2. Do you really need to hire someone?

One of the worst phrases in business—and one often repeated by managers—is “We are desperate to fill this position.” It is a terrible move to hire out of a feeling of desperation. It can often lead to incorrect hiring choices and outcomes, which can prove costly on many levels. The economy, the national unemployment rate and the need to serve customers and fill orders all play into times when the word “desperate” is used. Take that word very seriously. If you don’t need to fill a position immediately, take a breath and ask yourself:
  • Is this person the absolute best candidate for the role?
  • Are the right candidates being found and interviewed in a timely manner?
  • Why is the company in a desperate situation to hire?
If the company is not desperate to fill a job and your hiring team is not finding the best candidates, then ask yourself: Should the search continue? If so, how can the search process be improved? There are times when a position must be filled. The person may not be the exact candidate you had in mind, but someone needs to do the job. You may choose someone who is not exactly perfect for a number of reasons—but be sure that you do so because you must. But if the company is not desperate, consider putting the position on hold, or taking a step back to determine why the right candidate has not emerged. Sometimes, leaving a job open is a wise business move in the long term. Remember: Never be so desperate to fill a job opening that it may have a negative impact on the longevity of your company.

3. How does this person affect the company?

If a job candidate doesn’t fit into the company culture or can’t accept the company’s mission statement; articulates that aspects of the job seem to be a problem, such as hours, responsibilities, skills, etc.; doesn’t exactly understand what the position is; or doesn’t appear to be a good fit with the rest of the team or department, then they are a problem even before being hired. This happens every day in companies, inflating turnover rates and lowering productivity. You don’t want to put someone in a position who is going to turn your current employment structure upside down and interrupt the flow of daily work. Nor do you want to set someone up to fail. Remember: Hire for attitude first. Then hire for experience, skills and education. Without the right attitude, an employee brings nothing beneficial to your company. Everything else is secondary. This is extremely important to consider when hiring.

4. Is the opening easy to fill?

If it’s not an easy-to-fill position, ask yourself:
  • What will it take to find the right employee for this role?
  • What am I willing to do to make this hire happen?
  • Where can the hiring requirements be more flexible, if necessary?
Make sure your company remains competitive in its staffing and hiring practices. Sometimes, that may mean weighing the pros and cons of hiring someone who may not be the best fit for the role. When there is a high demand for a specific job skill, you may not have a choice. Keep your hiring options flexible when necessary, without compromising the company’s standards or reputation.

5. Always be on the lookout for a great candidate.

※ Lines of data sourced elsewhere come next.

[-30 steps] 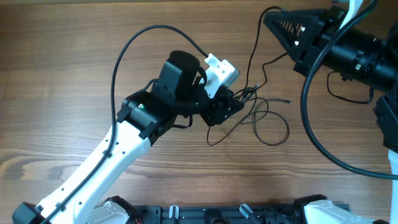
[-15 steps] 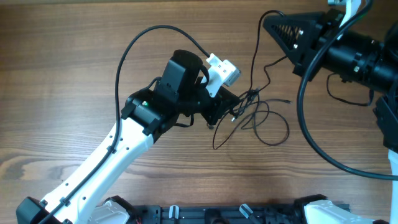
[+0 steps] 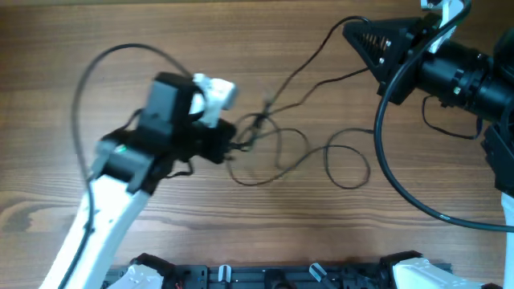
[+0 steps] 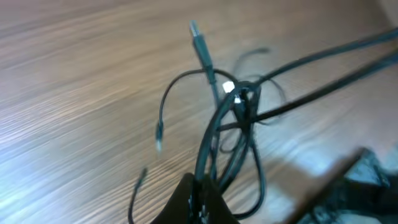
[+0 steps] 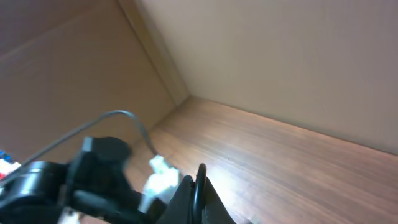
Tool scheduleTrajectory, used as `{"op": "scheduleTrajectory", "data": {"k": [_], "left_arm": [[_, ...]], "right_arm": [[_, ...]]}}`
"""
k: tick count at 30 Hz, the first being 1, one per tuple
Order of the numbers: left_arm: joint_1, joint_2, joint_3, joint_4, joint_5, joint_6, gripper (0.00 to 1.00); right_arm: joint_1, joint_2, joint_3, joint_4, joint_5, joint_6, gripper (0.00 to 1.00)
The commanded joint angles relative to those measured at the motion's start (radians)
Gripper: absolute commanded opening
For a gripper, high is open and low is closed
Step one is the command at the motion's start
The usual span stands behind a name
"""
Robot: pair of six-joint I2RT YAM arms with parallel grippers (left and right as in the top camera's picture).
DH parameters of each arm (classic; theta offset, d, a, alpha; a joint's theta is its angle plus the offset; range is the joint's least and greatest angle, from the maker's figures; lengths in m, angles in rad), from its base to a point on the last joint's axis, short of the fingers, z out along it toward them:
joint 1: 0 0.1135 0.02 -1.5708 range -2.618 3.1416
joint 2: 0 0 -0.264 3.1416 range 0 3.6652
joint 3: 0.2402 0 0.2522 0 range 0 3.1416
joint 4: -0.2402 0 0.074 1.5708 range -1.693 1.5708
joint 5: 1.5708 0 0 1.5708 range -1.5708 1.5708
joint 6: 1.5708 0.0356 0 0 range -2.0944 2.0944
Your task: Untangle cables
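Observation:
A tangle of thin black cables has its knot (image 3: 261, 122) near the table's middle, with loose loops (image 3: 347, 166) lying to the right of it. My left gripper (image 3: 231, 147) sits just left of the knot, shut on several strands. In the left wrist view the strands run from the gripper (image 4: 202, 190) up to the knot (image 4: 239, 99), and a plug end (image 4: 198, 37) sticks out. At the far right my raised right gripper (image 3: 350, 30) is shut on a black cable (image 5: 200, 177). Two strands stretch from there to the knot.
The wooden table (image 3: 96, 32) carries only the cables. A dark rail (image 3: 281, 277) runs along its near edge. Cardboard walls (image 5: 280, 56) stand behind the table. My right arm's own thick cable (image 3: 385, 160) arcs over the right side.
My left gripper has moved left with the strands in it. The bunched cables are now drawn out into longer lines between the two grippers. The right gripper has barely shifted.
First my left gripper stood open left of the cables while the right gripper held a cable. Then it was open around the bundle hanging from the right gripper. Then it had closed on the strands, and now it holds them further left, with the tangle spread.

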Motion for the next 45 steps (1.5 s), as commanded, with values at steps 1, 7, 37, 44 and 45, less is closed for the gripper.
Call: {"op": "scheduleTrajectory", "data": {"k": [1, 7, 37, 44, 45], "left_arm": [[0.122, -0.105, -0.006, -0.091, -0.149, 0.001, 0.04], [0.315, -0.245, -0.006, -0.242, -0.284, 0.001, 0.04], [0.458, -0.334, -0.006, -0.234, -0.265, 0.000, 0.04], [0.458, -0.333, -0.006, -0.235, -0.231, 0.001, 0.04], [0.458, -0.333, -0.006, -0.235, -0.231, 0.001, 0.04]], "right_arm": [[0.003, 0.006, 0.002, -0.007, 0.131, -0.020, 0.04], [0.003, 0.006, 0.002, -0.065, 0.592, 0.066, 0.04], [-0.324, 0.016, 0.002, -0.143, 1.263, 0.313, 0.04], [-0.324, 0.071, 0.002, 0.037, 0.327, -0.195, 0.04], [-0.324, 0.078, 0.002, 0.043, 0.169, -0.283, 0.04]]}}
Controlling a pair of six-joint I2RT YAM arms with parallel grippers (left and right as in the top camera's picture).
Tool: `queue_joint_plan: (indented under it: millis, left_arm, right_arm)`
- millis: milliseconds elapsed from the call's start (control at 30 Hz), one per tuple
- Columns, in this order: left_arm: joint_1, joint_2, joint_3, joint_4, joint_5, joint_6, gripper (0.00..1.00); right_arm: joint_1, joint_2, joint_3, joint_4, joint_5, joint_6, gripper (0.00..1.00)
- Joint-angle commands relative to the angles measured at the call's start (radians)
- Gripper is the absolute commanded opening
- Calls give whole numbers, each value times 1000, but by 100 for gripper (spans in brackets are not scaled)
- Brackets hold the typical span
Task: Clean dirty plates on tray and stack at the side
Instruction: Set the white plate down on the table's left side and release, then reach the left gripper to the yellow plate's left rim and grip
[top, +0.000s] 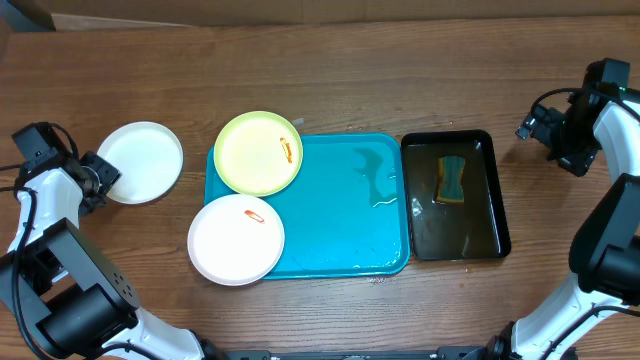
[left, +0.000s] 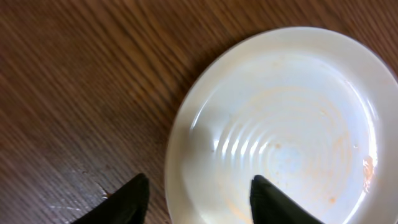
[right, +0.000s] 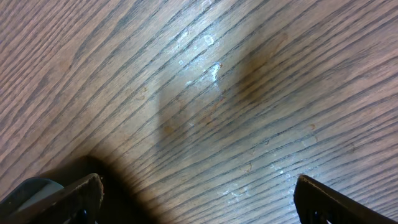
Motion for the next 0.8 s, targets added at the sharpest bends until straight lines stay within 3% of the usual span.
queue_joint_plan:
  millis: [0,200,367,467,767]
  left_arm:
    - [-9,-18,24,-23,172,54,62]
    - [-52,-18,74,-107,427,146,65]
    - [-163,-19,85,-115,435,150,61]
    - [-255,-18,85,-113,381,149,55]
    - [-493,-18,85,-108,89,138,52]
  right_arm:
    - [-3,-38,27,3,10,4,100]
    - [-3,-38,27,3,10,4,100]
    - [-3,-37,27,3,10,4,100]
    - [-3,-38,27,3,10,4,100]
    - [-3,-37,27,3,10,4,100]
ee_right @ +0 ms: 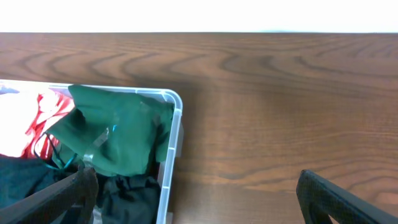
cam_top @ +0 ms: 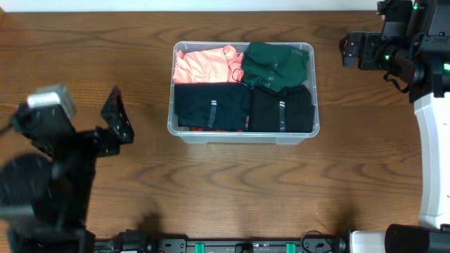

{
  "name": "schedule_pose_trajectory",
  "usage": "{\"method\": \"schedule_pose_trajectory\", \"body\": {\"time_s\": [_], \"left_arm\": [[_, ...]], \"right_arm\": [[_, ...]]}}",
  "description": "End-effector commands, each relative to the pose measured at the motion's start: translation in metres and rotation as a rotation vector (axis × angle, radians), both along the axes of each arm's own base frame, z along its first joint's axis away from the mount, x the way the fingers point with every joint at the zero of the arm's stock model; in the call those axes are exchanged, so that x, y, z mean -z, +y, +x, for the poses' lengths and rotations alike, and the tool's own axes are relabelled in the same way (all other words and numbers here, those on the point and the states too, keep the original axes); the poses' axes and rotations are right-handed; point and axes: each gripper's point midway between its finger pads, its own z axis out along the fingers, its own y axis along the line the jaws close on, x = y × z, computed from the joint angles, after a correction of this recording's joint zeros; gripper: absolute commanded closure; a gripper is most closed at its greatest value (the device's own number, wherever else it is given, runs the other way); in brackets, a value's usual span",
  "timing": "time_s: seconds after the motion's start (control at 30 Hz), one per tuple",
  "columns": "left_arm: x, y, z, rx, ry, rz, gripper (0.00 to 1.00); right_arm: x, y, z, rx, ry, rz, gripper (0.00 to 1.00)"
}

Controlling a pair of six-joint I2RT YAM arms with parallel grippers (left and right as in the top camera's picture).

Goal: Pack container

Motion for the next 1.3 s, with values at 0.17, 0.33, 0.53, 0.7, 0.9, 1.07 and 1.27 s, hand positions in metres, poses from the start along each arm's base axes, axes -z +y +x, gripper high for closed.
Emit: {"method": "schedule_pose_trajectory", "body": {"time_s": [0.17, 0.33, 0.53, 0.7, 0.9, 1.07, 1.27], "left_arm": [[0.074, -0.022, 0.007, 0.124, -0.184, -0.032, 0.02], [0.127, -0.023, 0.009, 0.133, -0.186, -0.033, 0.02], [0.167, -0.023, 0.006, 0.132, -0.188, -0.032, 0.02], [0.188, -0.025, 0.001, 0.138, -0.196, -0.032, 0.02], [0.212, -0.026, 0.001, 0.143, -0.180, -0.033, 0.02], [0.226, -0.025, 0.001, 0.135, -0.167, -0.033, 0.02], [0.241, -0.025, 0.001, 0.134, -0.145, -0.029, 0.02]], "right_arm": [[0.003, -0.001, 0.001, 0.012, 0.011, 0.009, 0.01], [0.003, -0.001, 0.001, 0.012, 0.011, 0.009, 0.01], [0.003, -0.001, 0.001, 0.012, 0.011, 0.009, 0.01], [0.003, -0.001, 0.001, 0.012, 0.011, 0.009, 0.01], [0.003, -0.001, 0.001, 0.012, 0.011, 0.009, 0.01], [0.003, -0.001, 0.001, 0.012, 0.011, 0.009, 0.01], [0.003, -0.001, 0.001, 0.012, 0.011, 0.008, 0.01]]}}
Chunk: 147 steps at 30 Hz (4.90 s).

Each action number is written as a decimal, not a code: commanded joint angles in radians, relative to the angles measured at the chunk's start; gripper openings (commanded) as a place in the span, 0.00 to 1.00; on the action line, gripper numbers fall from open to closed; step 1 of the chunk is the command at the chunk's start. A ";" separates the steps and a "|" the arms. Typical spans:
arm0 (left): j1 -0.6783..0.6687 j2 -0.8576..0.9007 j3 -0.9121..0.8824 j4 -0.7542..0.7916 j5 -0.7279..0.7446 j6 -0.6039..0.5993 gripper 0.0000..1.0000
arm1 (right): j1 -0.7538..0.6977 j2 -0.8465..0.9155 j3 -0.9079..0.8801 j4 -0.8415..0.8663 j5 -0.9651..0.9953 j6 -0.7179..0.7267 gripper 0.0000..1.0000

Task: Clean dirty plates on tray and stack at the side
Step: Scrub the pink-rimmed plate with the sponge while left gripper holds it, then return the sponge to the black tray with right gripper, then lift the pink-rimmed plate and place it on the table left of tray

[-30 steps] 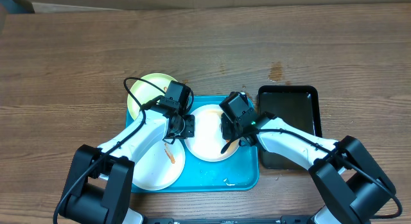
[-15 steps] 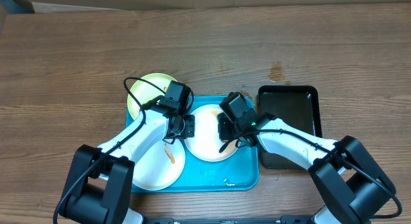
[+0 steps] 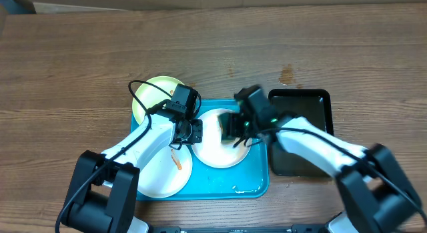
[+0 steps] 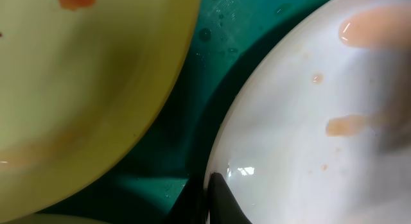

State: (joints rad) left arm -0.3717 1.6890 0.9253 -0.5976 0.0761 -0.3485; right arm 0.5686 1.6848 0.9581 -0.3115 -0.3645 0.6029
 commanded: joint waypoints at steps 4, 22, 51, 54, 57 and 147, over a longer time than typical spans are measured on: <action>-0.003 0.008 -0.009 0.003 -0.005 -0.007 0.04 | -0.053 -0.151 0.042 -0.108 -0.124 0.004 0.04; -0.003 0.008 -0.009 0.003 -0.005 -0.007 0.04 | 0.066 -0.102 -0.315 0.464 -0.062 0.247 0.04; -0.003 0.008 -0.009 -0.003 -0.006 -0.006 0.04 | -0.009 -0.061 -0.286 0.282 0.072 -0.038 0.04; -0.003 0.008 -0.009 -0.003 -0.006 -0.006 0.04 | -0.009 -0.090 -0.286 0.230 0.154 -0.063 0.04; -0.003 0.008 -0.009 -0.003 -0.006 -0.006 0.04 | -0.009 -0.096 -0.260 0.230 0.150 -0.105 0.04; -0.581 -0.172 0.411 -0.328 -1.462 0.000 0.04 | -0.451 -0.153 -0.301 -0.253 0.305 -0.233 0.87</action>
State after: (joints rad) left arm -0.9558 1.5398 1.3121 -0.9302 -1.3735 -0.3370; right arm 0.1215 1.4960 0.6884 -0.5362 -0.0105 0.3618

The hiring process isn’t just about one specific job opening. There will always be jobs that need to be filled due to people leaving the company or being promoted from within. There will also be newly created jobs as your company grows. That’s why it is important to be on the lookout for talented, motivated candidates who may be a good fit with your business. If your company is in the position to spontaneously add a person, and it makes sense with the overall business plan, do it. Don’t miss an opportunity that may otherwise go to the competition. Consider specifically what your company requires when it comes to hiring. Always hire the most qualified people with the best attitude who will absolutely bring something of value to the company. Hire people who:
  • Will be happy with the work they do each day,
  • Enjoy their work and take pride in it,
  • Want to progress in their skills and knowledge levels, and
  • Demonstrate why they deserve salary increases or job promotions, but don’t work just for the money.
Hiring the right people will make all the difference in reducing your stress—and in the success and profitability of your business in the short term as well as in the long term.